Coluna esquinas
Por Coluna esquinas -
Céu de Agosto
Para Tânia, Oyama e Francisco, menino de alma leve
Na cidade inquieta e hostil, as pausas e silêncios nem sempre estão disponíveis. Há uma pressa nas faces, com seus problemas materiais e tensões capitalistas. Ali, entre pedras e metais, não há tempo para contemplar o céu e suas efêmeras metamorfoses.
Tenho aquela vontade de sentar em uma varanda voltada para o leste e observar os caminhos e paisagens que fogem de nós. Daquela vontade de sair, só para sentir a alegria de voltar. É...a cidade muda apressadamente e os prazeres do ócio vão sumindo e adoecendo toda gente.
As paisagens vão ficando menores com arranha-céus que sobem e deixam frestas de céu que acolhem quem olha. Brincar com nuvens fazendo desenhos está ficando raro.
Deitei na grama, no final de semana que passou, e fiquei contemplando o céu em um canto distante da cidade. O céu tem a capacidade de conduzir pensamentos para futuro, com planos e sonhos. Mas, principalmente, pela sensação de pequenez que temos diante daquilo tudo que vemos.
Uma amiga falou, no instante em que eu vivia esse voo pelos céus de Itajaí: o André vai fazer um conto ali, naquela tranquilidade. Não saiu um conto, mas fiquei, nos dias que seguiram, alimentando ideias sobre a relação humana com o céu, esse lugar etéreo que cristãos pensam ser nosso destino após a morte.
Talvez o sentimento de humildade diante dessa infinitude repleta de mistérios chegue trazendo tranquilidade ou nos colocando em xeque com nossas mesquinharias. Mas esse sentimento é, muitas vezes, acompanhado de um certo orgulho quando o pensamento vai para lugares nem sempre visitados por nós.

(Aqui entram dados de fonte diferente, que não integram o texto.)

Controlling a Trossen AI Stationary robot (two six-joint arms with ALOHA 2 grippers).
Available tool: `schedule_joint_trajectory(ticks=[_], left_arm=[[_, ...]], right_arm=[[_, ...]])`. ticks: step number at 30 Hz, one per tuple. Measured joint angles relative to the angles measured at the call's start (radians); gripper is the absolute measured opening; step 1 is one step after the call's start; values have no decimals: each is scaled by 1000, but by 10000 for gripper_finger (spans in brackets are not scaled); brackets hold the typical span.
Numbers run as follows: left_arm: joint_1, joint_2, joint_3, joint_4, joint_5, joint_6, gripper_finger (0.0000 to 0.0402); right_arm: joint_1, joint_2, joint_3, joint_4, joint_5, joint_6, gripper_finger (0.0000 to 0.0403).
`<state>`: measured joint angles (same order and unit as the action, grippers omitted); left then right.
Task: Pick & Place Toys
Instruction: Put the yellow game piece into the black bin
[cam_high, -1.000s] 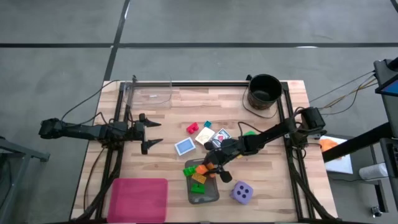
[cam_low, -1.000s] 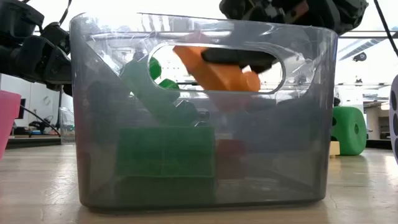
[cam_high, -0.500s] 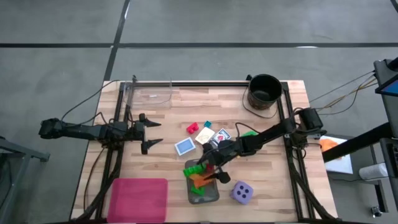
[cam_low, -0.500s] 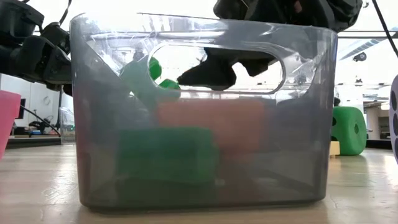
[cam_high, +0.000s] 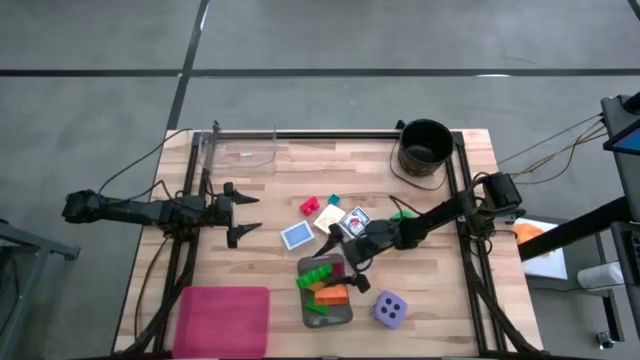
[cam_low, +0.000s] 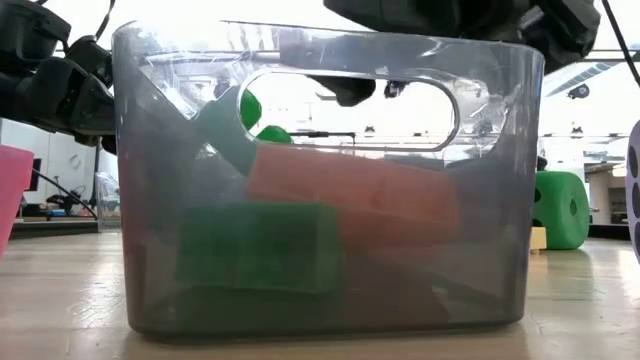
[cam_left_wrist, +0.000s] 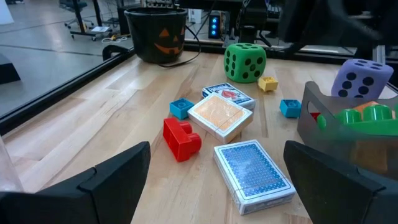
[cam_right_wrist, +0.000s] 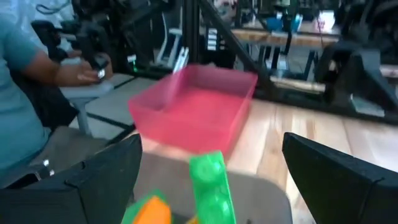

O que lhes conto bem que poderia ser um texto romântico bem ao estilo dos diários de uma adolescência que se foi, mas não. Penso nos tantos que olham tanto para o céu e não são solidários com as misérias humanas. Não posso deixar de lembrar daqueles que, sem casa, só tem o céu como teto. Ou pensar nas tantas vezes em que na história o céu foi abrigo para discursos etéreos de religiões sem fé.
No céu, fui remetido a um antigo poema que contou sobre meus medos:
Quando não existirem mais palavras, me apaixonarei pelas imagens.
Quando não existirem mais imagens, me contentarei com os silêncios.
Voarei com os deuses mais loucos até o céu de agosto e pousarei os sonhos ali.
Entre a terra e o céu está nosso lado mais humano. Que os sonhos habitem nosso agosto.
Fica a dica:
No filme Asas do Desejo (1987, direção: Wim Wenders) anjos assistem a miséria humana sem conseguir sentir suas dores e alegrias. Um dos anjos se apaixona por uma trapezista. A transição entre dois mundos: o divino e o profano estão ali. Um dilema que está entre nós todo dia.